* _INPUT DATA_:
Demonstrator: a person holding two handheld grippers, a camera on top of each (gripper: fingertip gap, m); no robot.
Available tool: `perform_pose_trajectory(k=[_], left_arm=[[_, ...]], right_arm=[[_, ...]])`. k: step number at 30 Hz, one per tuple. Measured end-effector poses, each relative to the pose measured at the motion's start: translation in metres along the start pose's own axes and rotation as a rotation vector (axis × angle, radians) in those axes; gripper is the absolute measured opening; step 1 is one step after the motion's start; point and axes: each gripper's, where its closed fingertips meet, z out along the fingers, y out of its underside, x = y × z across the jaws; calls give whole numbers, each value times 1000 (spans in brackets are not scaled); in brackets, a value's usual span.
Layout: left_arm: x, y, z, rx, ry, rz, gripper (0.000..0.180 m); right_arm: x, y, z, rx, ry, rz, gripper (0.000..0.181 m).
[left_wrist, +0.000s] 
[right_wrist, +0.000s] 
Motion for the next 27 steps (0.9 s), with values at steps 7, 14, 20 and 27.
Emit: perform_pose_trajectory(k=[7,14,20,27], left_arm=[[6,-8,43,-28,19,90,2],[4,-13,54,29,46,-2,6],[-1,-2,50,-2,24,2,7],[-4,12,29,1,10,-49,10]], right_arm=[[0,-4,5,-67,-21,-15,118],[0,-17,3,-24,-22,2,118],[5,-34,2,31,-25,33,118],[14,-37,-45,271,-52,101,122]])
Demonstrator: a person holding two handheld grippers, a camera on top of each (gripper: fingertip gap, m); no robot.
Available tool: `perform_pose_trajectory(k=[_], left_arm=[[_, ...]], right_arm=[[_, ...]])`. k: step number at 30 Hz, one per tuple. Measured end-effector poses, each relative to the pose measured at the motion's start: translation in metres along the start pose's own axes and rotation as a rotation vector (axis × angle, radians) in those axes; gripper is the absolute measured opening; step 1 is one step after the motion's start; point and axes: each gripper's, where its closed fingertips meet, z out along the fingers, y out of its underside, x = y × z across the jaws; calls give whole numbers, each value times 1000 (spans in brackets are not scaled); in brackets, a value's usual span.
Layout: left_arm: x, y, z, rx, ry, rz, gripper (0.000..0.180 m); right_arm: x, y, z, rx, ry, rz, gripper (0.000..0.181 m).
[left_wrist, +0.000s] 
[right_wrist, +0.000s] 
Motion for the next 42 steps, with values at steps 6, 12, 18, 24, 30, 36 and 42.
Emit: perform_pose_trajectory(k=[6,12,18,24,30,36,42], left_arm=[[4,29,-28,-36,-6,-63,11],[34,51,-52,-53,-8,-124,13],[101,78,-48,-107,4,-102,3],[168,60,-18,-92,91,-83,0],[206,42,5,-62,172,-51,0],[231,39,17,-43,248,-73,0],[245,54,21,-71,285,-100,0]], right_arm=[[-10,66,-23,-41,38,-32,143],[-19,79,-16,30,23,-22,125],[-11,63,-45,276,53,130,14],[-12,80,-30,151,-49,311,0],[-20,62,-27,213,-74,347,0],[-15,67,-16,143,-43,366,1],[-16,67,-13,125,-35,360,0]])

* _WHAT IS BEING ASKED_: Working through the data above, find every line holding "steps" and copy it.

* _OUTPUT OF THE TASK_:
Motion for the next 27 steps (0.9 s), with values at steps 7, 14, 20 and 27.
Motion for the next 42 steps, with values at steps 6, 12, 18, 24, 30, 36 and 42.

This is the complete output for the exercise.